From ab3f5faa6255a0eb4f832675507d9e295ca7e9ba Mon Sep 17 00:00:00 2001
From: Hugh Dickins <hughd@google.com>
Date: Thu, 6 Feb 2014 15:56:01 -0800
Subject: cgroup: use an ordered workqueue for cgroup destruction

Sometimes the cleanup after memcg hierarchy testing gets stuck in
mem_cgroup_reparent_charges(), unable to bring non-kmem usage down to 0.

There may turn out to be several causes, but a major cause is this: the
workitem to offline parent can get run before workitem to offline child;
parent's mem_cgroup_reparent_charges() circles around waiting for the
child's pages to be reparented to its lrus, but it's holding cgroup_mutex
which prevents the child from reaching its mem_cgroup_reparent_charges().

Just use an ordered workqueue for cgroup_destroy_wq.

tj: Committing as the temporary fix until the reverse dependency can
    be removed from memcg.  Comment updated accordingly.

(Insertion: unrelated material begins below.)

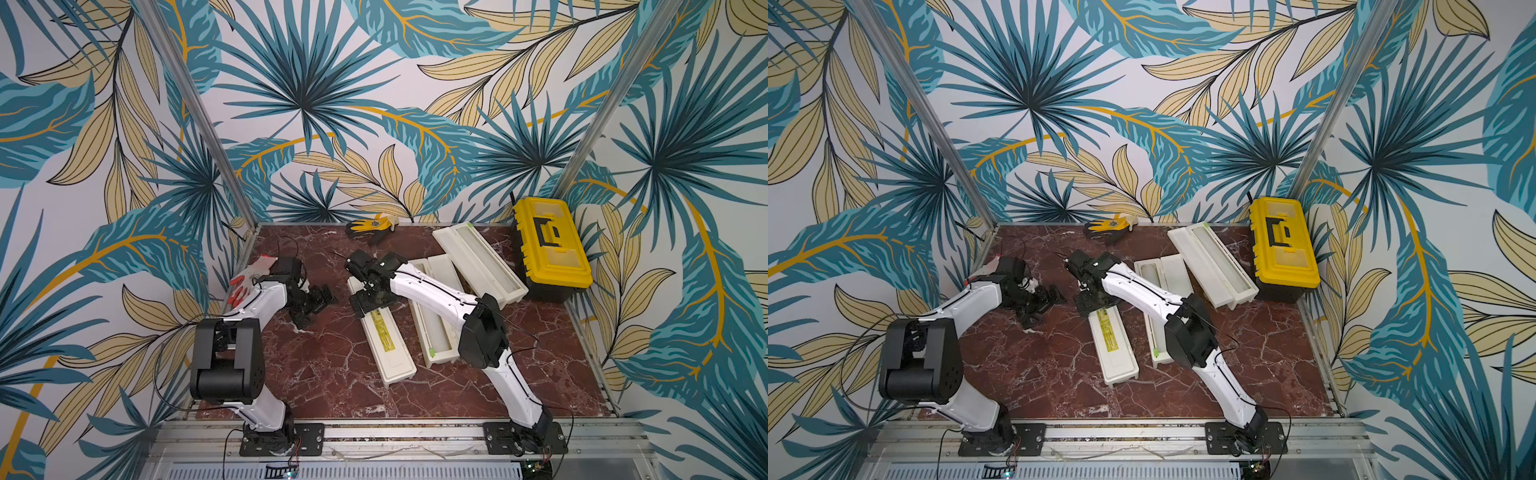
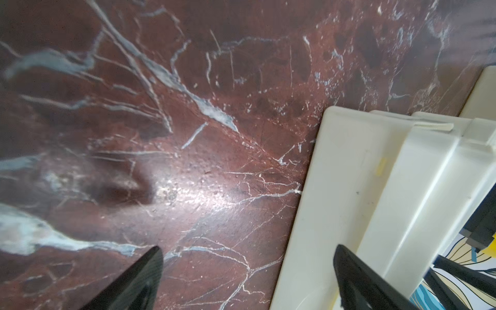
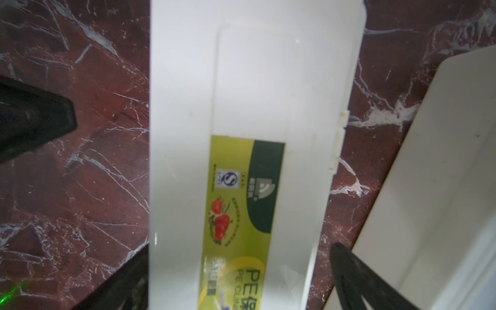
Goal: Put plastic wrap rolls into dispensers
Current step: Close the lid on the plastic wrap cutting box.
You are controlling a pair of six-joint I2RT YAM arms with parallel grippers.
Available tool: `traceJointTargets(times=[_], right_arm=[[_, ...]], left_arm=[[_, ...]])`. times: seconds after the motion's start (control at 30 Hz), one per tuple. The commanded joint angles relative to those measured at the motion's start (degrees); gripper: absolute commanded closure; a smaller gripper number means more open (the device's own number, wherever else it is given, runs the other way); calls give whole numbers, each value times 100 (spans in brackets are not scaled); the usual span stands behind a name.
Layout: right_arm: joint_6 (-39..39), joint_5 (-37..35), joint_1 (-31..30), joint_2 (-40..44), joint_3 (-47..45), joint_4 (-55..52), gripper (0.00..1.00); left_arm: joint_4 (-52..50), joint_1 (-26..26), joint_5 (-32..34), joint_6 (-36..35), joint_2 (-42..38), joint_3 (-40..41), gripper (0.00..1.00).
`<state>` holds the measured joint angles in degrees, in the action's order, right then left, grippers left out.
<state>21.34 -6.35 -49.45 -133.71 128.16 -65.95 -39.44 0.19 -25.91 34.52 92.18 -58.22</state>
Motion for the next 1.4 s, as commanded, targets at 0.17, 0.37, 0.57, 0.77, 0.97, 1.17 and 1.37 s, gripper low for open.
traceJointTargets(times=[0.17,0.37,0.57,0.77,0.97,1.17,1.37], right_arm=[[97,146,32,247,-378,-235,1],[249,181,28,356,-794,56,8],[318,153,15,406,-881,152,20],[361,-78,-42,681,-891,159,26],[309,-470,-92,873,-817,66,28],[283,-554,-93,680,-634,19,27],[318,-420,-105,393,-321,8,27]], left_arm=[[-2,-126,51,90,-130,118,0],[-1,-140,58,90,-139,117,0],[-1,-135,55,63,-104,118,0],[-2,-136,52,28,-78,102,0],[-2,-138,59,3,-69,91,0],[1,-137,69,-8,-60,100,0],[-2,-133,78,-16,-38,103,0]])
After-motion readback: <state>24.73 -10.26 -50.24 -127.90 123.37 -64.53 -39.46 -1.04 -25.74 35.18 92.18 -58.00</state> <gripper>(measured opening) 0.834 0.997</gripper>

Fixes: e5fca243abae ("cgroup: use a dedicated workqueue for cgroup destruction")
Suggested-by: Filipe Brandenburger <filbranden@google.com>
Signed-off-by: Hugh Dickins <hughd@google.com>
Cc: stable@vger.kernel.org # 3.10+
Signed-off-by: Tejun Heo <tj@kernel.org>
---
 kernel/cgroup.c | 8 ++++++--
 1 file changed, 6 insertions(+), 2 deletions(-)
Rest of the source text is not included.